- Task objective -
Print the lines of the data, starting with the first, up to and including the line where "Zoom in on pink" appears.

- Given data -
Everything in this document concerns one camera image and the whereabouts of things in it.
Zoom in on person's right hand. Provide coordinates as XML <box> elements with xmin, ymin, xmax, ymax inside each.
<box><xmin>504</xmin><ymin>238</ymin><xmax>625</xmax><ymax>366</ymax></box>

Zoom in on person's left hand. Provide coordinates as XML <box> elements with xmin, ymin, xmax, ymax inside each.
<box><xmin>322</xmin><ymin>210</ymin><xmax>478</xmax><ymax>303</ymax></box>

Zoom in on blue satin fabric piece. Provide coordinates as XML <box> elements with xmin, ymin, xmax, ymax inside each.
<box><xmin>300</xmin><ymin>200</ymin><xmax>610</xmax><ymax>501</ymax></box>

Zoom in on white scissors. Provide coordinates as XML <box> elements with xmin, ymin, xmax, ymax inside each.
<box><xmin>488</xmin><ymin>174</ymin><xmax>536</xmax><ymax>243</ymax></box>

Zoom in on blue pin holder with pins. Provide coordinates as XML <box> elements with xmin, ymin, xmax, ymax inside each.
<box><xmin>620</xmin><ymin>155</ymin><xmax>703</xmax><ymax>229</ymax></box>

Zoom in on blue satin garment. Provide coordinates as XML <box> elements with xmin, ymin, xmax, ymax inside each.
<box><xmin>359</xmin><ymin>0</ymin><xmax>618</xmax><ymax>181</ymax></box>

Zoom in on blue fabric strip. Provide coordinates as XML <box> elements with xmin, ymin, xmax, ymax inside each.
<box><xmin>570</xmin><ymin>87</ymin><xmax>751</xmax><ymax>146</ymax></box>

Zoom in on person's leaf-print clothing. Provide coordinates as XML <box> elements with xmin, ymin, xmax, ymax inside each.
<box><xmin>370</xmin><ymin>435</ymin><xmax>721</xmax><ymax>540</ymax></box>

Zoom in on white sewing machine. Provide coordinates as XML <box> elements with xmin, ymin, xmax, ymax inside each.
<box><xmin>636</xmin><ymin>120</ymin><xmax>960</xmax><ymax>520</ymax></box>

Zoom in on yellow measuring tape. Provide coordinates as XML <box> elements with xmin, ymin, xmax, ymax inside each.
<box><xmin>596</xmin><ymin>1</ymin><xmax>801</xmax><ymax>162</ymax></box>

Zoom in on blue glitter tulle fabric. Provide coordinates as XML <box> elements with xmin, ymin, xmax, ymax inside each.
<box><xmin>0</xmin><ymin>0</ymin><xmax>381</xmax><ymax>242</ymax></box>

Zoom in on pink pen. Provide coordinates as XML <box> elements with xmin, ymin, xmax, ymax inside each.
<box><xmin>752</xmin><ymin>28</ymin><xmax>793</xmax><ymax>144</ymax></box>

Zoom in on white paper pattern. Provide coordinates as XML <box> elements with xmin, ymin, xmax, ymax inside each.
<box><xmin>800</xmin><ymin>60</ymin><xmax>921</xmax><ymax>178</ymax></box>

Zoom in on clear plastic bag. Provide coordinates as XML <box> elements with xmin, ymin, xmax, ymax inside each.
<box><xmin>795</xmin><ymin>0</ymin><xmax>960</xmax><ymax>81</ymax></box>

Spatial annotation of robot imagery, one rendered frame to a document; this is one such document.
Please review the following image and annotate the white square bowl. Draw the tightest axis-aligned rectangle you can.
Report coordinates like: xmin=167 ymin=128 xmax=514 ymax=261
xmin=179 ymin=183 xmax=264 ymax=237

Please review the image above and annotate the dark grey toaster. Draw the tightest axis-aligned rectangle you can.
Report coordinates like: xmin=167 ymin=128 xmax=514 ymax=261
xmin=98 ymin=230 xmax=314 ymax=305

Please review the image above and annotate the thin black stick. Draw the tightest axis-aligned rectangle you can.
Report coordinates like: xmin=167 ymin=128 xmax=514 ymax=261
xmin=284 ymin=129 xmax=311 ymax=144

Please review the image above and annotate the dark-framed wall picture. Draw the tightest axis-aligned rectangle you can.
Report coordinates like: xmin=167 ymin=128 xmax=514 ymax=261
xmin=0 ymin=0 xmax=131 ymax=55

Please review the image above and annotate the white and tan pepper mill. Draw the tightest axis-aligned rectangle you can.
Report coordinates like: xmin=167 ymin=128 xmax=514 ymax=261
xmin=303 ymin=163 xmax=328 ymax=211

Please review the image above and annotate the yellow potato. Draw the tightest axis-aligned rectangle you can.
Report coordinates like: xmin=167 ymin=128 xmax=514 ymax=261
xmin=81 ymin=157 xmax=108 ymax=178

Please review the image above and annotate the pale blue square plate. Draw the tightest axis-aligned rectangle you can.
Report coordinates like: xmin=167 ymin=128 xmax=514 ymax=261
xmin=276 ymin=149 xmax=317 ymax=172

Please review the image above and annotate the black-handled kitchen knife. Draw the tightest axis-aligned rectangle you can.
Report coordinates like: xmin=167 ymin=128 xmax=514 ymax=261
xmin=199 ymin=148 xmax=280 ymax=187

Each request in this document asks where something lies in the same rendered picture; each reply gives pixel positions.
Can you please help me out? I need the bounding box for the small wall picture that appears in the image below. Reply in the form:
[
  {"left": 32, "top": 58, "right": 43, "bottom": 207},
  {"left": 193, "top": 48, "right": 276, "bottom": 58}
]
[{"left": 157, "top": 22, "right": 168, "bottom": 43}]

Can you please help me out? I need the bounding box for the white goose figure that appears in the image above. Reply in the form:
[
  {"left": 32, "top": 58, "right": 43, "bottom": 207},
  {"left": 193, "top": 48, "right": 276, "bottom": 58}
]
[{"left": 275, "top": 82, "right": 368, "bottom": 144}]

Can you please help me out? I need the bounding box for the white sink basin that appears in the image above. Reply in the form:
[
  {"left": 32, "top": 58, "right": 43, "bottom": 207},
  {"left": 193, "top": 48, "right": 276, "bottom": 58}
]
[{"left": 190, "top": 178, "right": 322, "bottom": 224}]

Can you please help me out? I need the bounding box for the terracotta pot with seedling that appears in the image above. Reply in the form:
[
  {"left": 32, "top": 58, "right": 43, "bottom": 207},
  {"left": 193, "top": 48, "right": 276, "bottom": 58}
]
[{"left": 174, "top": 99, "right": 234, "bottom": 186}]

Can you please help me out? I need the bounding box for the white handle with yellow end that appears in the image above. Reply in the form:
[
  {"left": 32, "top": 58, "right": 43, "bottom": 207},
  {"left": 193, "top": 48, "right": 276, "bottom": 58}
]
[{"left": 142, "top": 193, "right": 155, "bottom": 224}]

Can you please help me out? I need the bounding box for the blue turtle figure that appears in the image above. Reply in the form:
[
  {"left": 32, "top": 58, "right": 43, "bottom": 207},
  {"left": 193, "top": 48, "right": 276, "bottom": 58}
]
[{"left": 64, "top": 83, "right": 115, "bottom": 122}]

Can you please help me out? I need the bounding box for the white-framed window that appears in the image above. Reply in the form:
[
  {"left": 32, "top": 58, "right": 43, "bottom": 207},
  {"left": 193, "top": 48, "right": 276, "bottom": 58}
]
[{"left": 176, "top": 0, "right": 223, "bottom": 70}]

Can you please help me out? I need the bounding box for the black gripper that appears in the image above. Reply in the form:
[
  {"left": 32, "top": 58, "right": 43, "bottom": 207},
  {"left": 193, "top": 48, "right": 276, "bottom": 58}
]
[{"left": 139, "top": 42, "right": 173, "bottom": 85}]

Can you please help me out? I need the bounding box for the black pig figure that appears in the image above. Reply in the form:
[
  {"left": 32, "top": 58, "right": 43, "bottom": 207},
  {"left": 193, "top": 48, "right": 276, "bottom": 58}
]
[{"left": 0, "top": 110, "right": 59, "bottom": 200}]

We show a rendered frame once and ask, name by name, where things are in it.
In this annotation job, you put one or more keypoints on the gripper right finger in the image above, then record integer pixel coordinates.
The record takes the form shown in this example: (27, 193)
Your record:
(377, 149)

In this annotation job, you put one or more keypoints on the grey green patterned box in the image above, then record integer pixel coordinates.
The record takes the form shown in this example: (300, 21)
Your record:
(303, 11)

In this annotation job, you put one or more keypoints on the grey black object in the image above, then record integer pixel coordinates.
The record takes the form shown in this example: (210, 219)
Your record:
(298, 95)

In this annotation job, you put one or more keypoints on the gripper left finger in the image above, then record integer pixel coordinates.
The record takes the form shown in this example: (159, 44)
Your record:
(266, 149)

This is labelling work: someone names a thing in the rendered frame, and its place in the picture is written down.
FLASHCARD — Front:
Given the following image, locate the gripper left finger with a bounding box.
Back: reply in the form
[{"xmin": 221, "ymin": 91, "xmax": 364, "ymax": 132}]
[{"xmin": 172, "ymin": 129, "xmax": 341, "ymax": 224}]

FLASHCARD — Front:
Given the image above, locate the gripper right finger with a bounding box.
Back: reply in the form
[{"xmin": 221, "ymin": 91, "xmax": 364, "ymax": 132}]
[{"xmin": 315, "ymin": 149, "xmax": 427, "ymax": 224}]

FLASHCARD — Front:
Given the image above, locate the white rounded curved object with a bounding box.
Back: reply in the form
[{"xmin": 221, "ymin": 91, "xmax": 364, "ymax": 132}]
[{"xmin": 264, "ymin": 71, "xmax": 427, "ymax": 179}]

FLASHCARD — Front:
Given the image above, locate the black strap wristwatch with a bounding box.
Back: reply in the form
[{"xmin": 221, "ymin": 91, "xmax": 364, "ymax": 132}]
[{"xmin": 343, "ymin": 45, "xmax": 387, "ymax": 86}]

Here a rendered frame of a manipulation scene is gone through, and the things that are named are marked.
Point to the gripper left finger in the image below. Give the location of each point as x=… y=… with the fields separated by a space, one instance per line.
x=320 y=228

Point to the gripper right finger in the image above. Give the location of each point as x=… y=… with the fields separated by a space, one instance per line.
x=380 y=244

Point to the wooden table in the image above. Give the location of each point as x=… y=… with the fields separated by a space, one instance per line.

- Answer box -
Everything in this document concerns one camera image and the whereabouts of things in it.
Zoom in on person's right hand. Provide coordinates as XML <box> elements with xmin, ymin, xmax, ymax inside each.
<box><xmin>504</xmin><ymin>238</ymin><xmax>625</xmax><ymax>366</ymax></box>

Zoom in on person's left hand. Provide coordinates as XML <box> elements with xmin, ymin, xmax, ymax inside each.
<box><xmin>322</xmin><ymin>210</ymin><xmax>478</xmax><ymax>303</ymax></box>

Zoom in on blue satin fabric piece. Provide coordinates as XML <box> elements with xmin, ymin, xmax, ymax inside each.
<box><xmin>300</xmin><ymin>200</ymin><xmax>610</xmax><ymax>501</ymax></box>

Zoom in on white scissors. Provide coordinates as XML <box> elements with xmin, ymin, xmax, ymax inside each.
<box><xmin>488</xmin><ymin>174</ymin><xmax>536</xmax><ymax>243</ymax></box>

Zoom in on blue pin holder with pins. Provide coordinates as XML <box> elements with xmin, ymin, xmax, ymax inside each.
<box><xmin>620</xmin><ymin>155</ymin><xmax>703</xmax><ymax>229</ymax></box>

Zoom in on blue satin garment. Provide coordinates as XML <box> elements with xmin, ymin, xmax, ymax inside each.
<box><xmin>359</xmin><ymin>0</ymin><xmax>618</xmax><ymax>181</ymax></box>

Zoom in on blue fabric strip. Provide coordinates as XML <box> elements with xmin, ymin, xmax, ymax inside each.
<box><xmin>570</xmin><ymin>87</ymin><xmax>751</xmax><ymax>146</ymax></box>

Zoom in on person's leaf-print clothing. Provide coordinates as XML <box> elements with xmin, ymin, xmax, ymax inside each.
<box><xmin>370</xmin><ymin>435</ymin><xmax>721</xmax><ymax>540</ymax></box>

Zoom in on white sewing machine. Provide coordinates as XML <box> elements with xmin, ymin, xmax, ymax inside each.
<box><xmin>636</xmin><ymin>120</ymin><xmax>960</xmax><ymax>520</ymax></box>

Zoom in on yellow measuring tape. Provide coordinates as XML <box> elements with xmin, ymin, xmax, ymax inside each.
<box><xmin>596</xmin><ymin>1</ymin><xmax>801</xmax><ymax>162</ymax></box>

Zoom in on blue glitter tulle fabric. Provide coordinates as XML <box> elements with xmin, ymin, xmax, ymax inside each.
<box><xmin>0</xmin><ymin>0</ymin><xmax>381</xmax><ymax>242</ymax></box>

Zoom in on pink pen. Provide coordinates as XML <box> elements with xmin, ymin, xmax, ymax inside each.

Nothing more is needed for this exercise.